**TASK REQUIREMENTS**
Return the records below from the line containing "Is there any left white" onward, exactly, through and including the last line.

**** PROVIDED RECORDS ****

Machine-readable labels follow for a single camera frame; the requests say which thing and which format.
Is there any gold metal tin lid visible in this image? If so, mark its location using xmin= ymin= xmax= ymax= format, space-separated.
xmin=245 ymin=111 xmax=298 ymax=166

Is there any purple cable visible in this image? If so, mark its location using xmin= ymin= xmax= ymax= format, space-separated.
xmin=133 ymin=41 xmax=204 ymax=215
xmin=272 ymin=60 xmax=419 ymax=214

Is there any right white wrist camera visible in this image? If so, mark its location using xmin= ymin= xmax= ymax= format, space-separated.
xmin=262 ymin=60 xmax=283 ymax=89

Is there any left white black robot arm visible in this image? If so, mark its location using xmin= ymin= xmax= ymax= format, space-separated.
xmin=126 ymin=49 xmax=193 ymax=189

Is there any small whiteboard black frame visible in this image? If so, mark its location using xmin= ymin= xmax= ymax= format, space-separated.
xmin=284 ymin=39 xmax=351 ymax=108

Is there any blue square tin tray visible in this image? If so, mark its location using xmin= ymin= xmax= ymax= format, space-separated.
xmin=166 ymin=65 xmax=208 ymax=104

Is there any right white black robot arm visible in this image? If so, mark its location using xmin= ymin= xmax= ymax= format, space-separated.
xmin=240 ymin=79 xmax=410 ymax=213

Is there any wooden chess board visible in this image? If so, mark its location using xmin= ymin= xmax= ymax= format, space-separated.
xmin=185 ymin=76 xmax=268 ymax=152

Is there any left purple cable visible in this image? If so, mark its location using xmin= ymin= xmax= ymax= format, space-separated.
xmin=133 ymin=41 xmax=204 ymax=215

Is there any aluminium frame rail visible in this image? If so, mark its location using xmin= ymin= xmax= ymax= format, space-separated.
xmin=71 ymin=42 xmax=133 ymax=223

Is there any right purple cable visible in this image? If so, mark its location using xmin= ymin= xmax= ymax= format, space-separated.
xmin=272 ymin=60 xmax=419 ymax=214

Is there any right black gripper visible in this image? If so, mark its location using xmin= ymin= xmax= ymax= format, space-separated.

****

**SOLUTION**
Is there any left white black robot arm visible in this image? If so, mark its location using xmin= ymin= xmax= ymax= format, space-separated.
xmin=126 ymin=49 xmax=193 ymax=189

Is there any small whiteboard black frame visible in this image? If so, mark its location using xmin= ymin= xmax= ymax= format, space-separated.
xmin=284 ymin=39 xmax=351 ymax=108

Is there any blue square tin tray visible in this image? If so, mark its location using xmin= ymin= xmax= ymax= format, space-separated.
xmin=166 ymin=65 xmax=208 ymax=104

Is there any right white black robot arm visible in this image? If so, mark its location using xmin= ymin= xmax= ymax= format, space-separated.
xmin=240 ymin=79 xmax=410 ymax=213

Is there any wooden chess board visible in this image? If so, mark its location using xmin= ymin= xmax= ymax= format, space-separated.
xmin=185 ymin=76 xmax=268 ymax=152

Is there any left purple cable visible in this image? If so, mark its location using xmin= ymin= xmax= ymax= format, space-separated.
xmin=133 ymin=41 xmax=204 ymax=215

Is there any aluminium frame rail visible in this image? If so, mark its location using xmin= ymin= xmax= ymax= format, space-separated.
xmin=71 ymin=42 xmax=133 ymax=223

Is there any right purple cable visible in this image? If so, mark its location using xmin= ymin= xmax= ymax= format, space-separated.
xmin=272 ymin=60 xmax=419 ymax=214

Is there any right black gripper visible in this image? If so, mark its location using xmin= ymin= xmax= ymax= format, space-separated.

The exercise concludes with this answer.